My shoulders feel like they’re carved from concrete, and there’s a persistent knot between my shoulder blades that’s been building for hours.

“You look exhausted,” Alyssa observes as we walk through the front door.

“Long day.”

“When’s the last time you actually relaxed? I mean really relaxed, not just sat still while planning your next move.”

I consider the question seriously, trying to remember the last time I wasn’t thinking about business, family obligations, or potential threats. The answer is depressing.

“I honestly can’t remember.”

“That’s what I thought.” She sets her purse down and adds, “Go upstairs and change into something comfortable. Meet me in the living room in ten minutes.”

“Alyssa—”

“No arguments. You’ve spent all day taking care of everyone else. Let someone take care of you for once.”

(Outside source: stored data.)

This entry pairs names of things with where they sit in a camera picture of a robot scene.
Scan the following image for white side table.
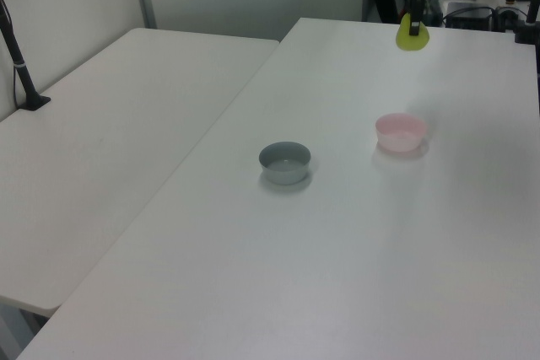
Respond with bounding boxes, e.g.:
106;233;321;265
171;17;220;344
0;27;282;317

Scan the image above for grey bowl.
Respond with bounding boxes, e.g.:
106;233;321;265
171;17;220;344
258;141;312;186

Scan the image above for dark green case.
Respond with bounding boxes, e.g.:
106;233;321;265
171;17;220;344
424;0;443;26

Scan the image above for black equipment box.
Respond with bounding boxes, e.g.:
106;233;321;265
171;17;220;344
442;1;494;30

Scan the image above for green pear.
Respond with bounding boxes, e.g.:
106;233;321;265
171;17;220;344
395;13;432;52

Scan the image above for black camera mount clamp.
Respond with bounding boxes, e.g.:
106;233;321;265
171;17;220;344
513;0;540;46

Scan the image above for pink bowl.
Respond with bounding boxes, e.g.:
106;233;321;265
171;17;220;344
375;112;429;153

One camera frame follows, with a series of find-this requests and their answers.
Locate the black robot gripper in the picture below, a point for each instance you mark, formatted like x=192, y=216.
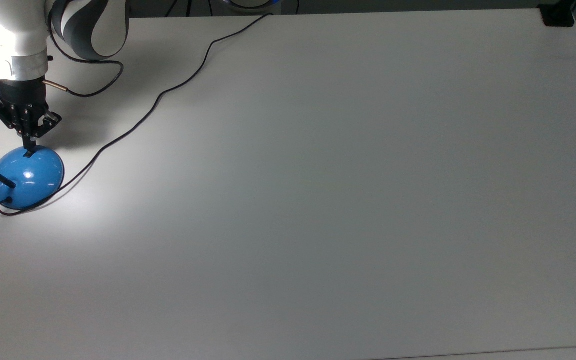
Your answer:
x=20, y=95

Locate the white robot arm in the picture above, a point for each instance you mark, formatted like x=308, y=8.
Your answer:
x=15, y=30

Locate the black table clamp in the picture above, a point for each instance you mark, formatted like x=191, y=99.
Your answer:
x=557, y=15

The authoritative tone in her voice is so unexpected that I actually obey without protest. Twenty minutes later, I find her in the main living room with the furniture rearranged and soft music playing from the sound system.

“Sit on the floor,” she instructs as she gestures to a cushion she’s placed in front of the sofa.

“What are you planning?”

“Massage therapy. I took a class in college, and you look like you haven’t relaxed your shoulders in about a decade.”

“You don’t have to—”

“I want to. Besides, after today, I think we could both use something normal and peaceful.”

I settle onto the cushion as directed, and within moments, her hands are working at the knots in my shoulders. The tension I’ve been carrying begins to dissolve, and soon, they’re replaced by a different kind of awareness.

“Better?” she asks, soft and close to my ear.

“Much,” I confirm with a grunt as her thumbs find a particularly tight spot. “Where did you learn to do this?”

“It was an elective course. I figured it would be easy credits, but it turned out to be genuinely useful.”

Her hands work across my shoulders and upper back, finding tension I didn’t even realize I was carrying. When she hits a particularly sensitive spot, I can’t suppress a low groan of relief.

“Feel good?”

“Too good,” I admit with a sigh.

“Too good how?”

The innocent way she asks the question tells me she has no idea what her touch is doing to me. Her fingers knead the muscles along my spine, and every stroke sends heat spreading through my body before it all collects in my groin.

“Alyssa,” I warn, though I’m not sure if I’m warning her to stop or to continue.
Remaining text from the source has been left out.